• _EXERCISE GOAL_
Search the records below for "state" and copy every line it turns up in.
-- Opening Marker --
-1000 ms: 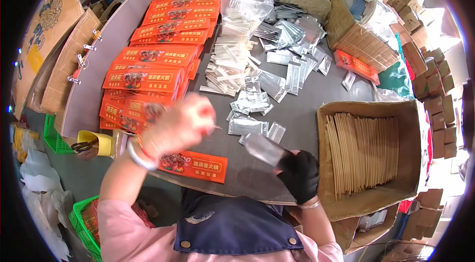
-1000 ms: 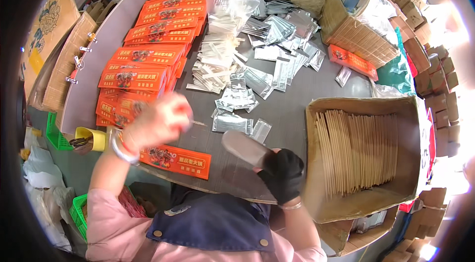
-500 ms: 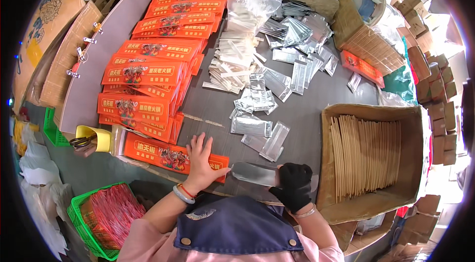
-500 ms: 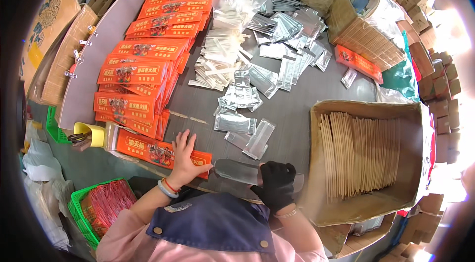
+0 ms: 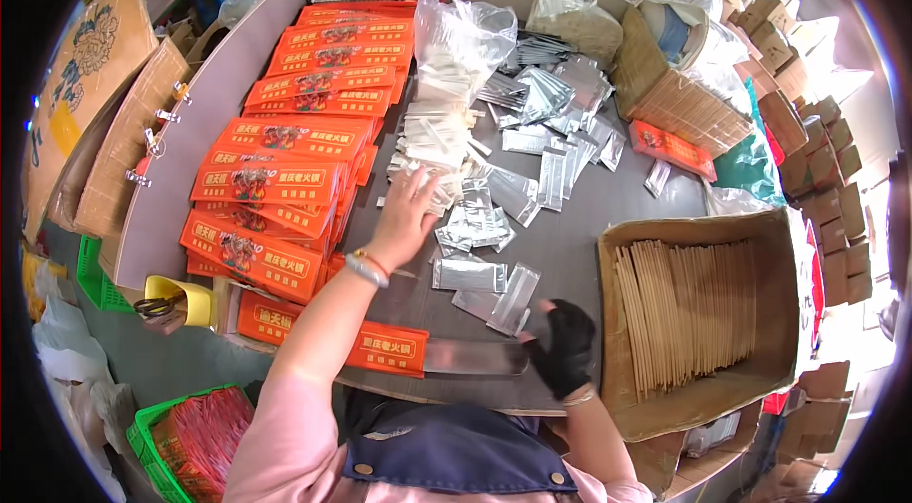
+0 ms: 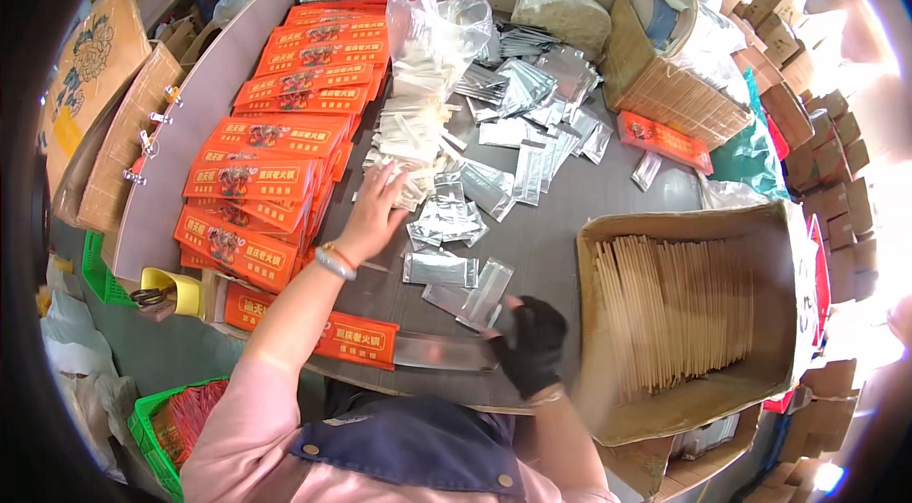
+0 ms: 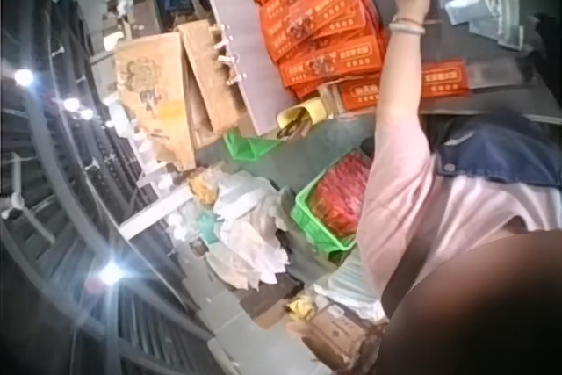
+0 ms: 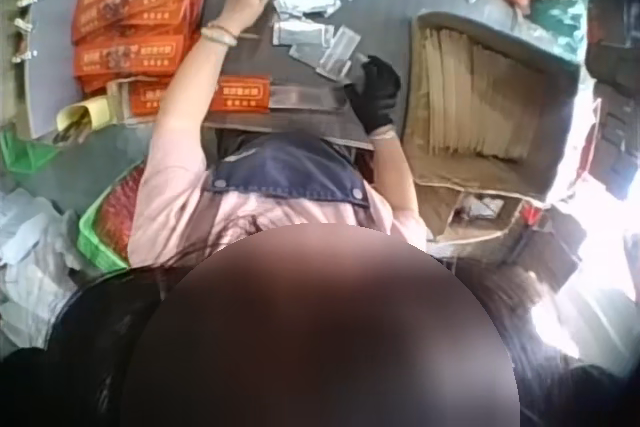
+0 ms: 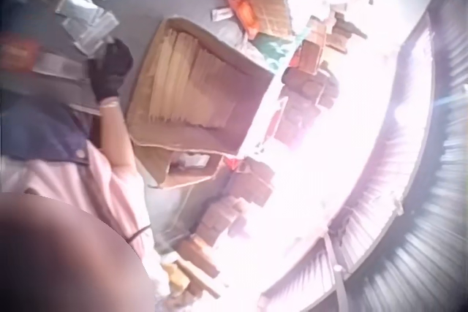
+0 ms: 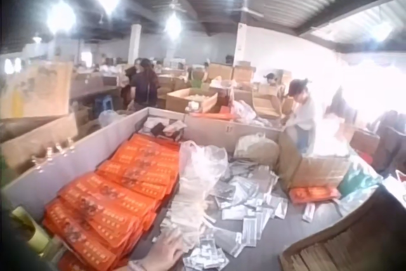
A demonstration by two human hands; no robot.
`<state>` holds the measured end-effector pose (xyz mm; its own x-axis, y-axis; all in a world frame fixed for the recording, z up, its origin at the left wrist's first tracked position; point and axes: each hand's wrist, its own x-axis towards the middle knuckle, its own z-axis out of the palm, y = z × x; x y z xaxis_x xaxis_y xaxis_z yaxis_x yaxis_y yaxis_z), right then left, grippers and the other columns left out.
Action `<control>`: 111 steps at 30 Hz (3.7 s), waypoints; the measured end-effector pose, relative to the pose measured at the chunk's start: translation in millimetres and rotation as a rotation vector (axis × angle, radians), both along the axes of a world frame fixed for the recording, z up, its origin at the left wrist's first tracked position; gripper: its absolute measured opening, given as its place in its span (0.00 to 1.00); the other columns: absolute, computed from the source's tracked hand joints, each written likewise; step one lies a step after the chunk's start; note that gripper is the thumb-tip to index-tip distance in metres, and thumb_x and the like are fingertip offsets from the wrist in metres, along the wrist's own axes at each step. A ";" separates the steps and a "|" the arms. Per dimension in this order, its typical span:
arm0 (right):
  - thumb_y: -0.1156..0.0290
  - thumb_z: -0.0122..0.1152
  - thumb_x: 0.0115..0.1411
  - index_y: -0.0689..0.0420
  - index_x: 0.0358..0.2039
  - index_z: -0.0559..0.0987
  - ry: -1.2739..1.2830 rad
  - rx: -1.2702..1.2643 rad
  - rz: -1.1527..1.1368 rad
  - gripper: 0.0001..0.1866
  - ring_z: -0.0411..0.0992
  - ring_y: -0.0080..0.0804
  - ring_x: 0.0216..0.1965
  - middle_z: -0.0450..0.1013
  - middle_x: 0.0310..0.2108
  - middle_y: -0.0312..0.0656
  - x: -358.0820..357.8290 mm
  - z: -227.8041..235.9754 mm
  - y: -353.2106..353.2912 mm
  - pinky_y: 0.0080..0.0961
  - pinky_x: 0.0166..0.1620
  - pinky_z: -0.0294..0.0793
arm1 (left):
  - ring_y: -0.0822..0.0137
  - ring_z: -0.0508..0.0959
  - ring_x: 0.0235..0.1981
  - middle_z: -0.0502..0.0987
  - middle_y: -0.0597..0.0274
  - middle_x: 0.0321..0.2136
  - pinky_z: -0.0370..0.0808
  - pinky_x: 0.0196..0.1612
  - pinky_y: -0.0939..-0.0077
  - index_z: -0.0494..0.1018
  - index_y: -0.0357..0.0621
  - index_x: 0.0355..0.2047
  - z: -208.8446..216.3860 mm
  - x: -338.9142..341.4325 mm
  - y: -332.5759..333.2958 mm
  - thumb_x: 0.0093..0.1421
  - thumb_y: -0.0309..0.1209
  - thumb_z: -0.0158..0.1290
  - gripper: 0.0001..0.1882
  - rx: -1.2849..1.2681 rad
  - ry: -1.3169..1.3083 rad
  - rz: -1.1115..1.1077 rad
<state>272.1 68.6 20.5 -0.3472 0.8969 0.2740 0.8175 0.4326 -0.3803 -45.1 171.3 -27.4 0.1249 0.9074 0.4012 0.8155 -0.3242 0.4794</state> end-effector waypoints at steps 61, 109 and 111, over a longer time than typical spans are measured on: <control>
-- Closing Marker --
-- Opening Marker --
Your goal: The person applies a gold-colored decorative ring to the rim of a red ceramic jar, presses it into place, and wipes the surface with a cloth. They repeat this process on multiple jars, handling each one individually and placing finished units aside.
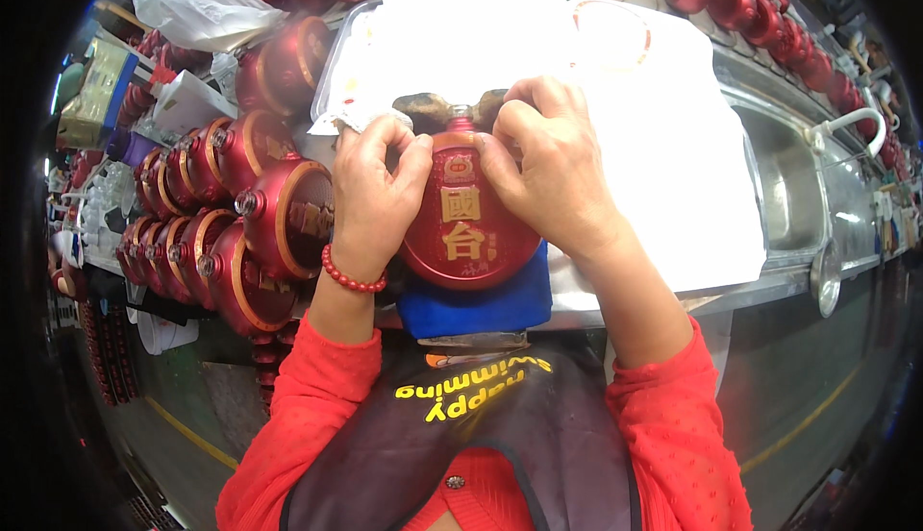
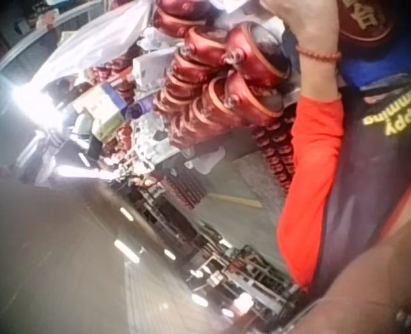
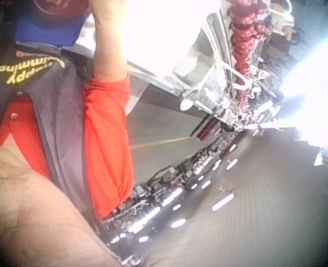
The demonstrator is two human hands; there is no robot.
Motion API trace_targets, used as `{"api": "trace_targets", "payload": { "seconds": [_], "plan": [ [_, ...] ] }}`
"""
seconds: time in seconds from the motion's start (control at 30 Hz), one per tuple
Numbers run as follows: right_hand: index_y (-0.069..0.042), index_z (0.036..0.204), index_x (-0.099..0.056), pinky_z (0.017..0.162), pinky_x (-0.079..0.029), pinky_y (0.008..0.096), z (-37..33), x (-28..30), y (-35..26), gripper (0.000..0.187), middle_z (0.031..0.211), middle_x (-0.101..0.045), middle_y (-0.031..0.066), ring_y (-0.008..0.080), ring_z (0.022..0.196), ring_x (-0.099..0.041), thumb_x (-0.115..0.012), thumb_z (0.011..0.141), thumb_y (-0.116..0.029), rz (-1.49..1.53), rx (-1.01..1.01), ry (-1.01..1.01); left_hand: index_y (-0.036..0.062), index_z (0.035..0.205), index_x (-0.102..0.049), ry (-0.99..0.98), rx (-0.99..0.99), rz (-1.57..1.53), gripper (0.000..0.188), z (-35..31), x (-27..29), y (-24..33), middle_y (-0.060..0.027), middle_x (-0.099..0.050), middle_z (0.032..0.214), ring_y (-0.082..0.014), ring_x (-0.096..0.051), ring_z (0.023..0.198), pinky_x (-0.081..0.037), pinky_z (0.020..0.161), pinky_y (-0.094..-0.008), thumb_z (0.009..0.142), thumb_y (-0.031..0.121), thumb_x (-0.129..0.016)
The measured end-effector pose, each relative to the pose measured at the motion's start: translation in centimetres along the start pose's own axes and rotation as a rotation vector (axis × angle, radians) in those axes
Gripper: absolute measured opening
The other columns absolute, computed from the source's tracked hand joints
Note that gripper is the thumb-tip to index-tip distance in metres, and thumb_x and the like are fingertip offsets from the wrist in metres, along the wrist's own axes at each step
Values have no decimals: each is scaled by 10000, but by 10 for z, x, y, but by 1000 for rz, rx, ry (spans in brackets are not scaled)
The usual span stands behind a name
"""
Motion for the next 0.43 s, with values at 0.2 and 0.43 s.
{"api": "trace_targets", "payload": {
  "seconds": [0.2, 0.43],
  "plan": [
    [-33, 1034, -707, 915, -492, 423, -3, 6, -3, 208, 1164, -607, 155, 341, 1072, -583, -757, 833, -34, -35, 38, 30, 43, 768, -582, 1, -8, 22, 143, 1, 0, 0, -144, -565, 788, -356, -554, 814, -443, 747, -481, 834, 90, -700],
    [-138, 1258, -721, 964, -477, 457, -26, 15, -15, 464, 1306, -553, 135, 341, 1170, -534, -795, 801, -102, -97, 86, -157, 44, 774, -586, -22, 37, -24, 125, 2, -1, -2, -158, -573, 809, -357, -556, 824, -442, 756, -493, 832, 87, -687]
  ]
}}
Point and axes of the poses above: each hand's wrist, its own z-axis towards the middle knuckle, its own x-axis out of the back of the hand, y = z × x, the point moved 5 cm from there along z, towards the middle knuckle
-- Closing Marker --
• _SOLUTION TO THE PROBLEM_
`<state>` holds the measured end-effector pose (xyz mm; its own x-axis, y-axis; all in a world frame fixed for the recording, z up, its origin at the left wrist's first tracked position; point and axes: each hand's wrist, its own x-axis towards the middle knuckle, its own z-axis out of the palm, y = z × x; x y z xaxis_x xaxis_y xaxis_z yaxis_x yaxis_y yaxis_z), right then left, grippers and the other columns left out.
<state>272.1 68.6 20.5 -0.3472 0.8969 0.2740 0.8175 0.4326 -0.3803 -45.1 171.3 -27.4 0.1249 0.9074 0.4012 0.8155 -0.3242 0.4794</state> end-effector waypoints at steps 61, 109 and 111, over a longer time than typical spans are measured on: <control>

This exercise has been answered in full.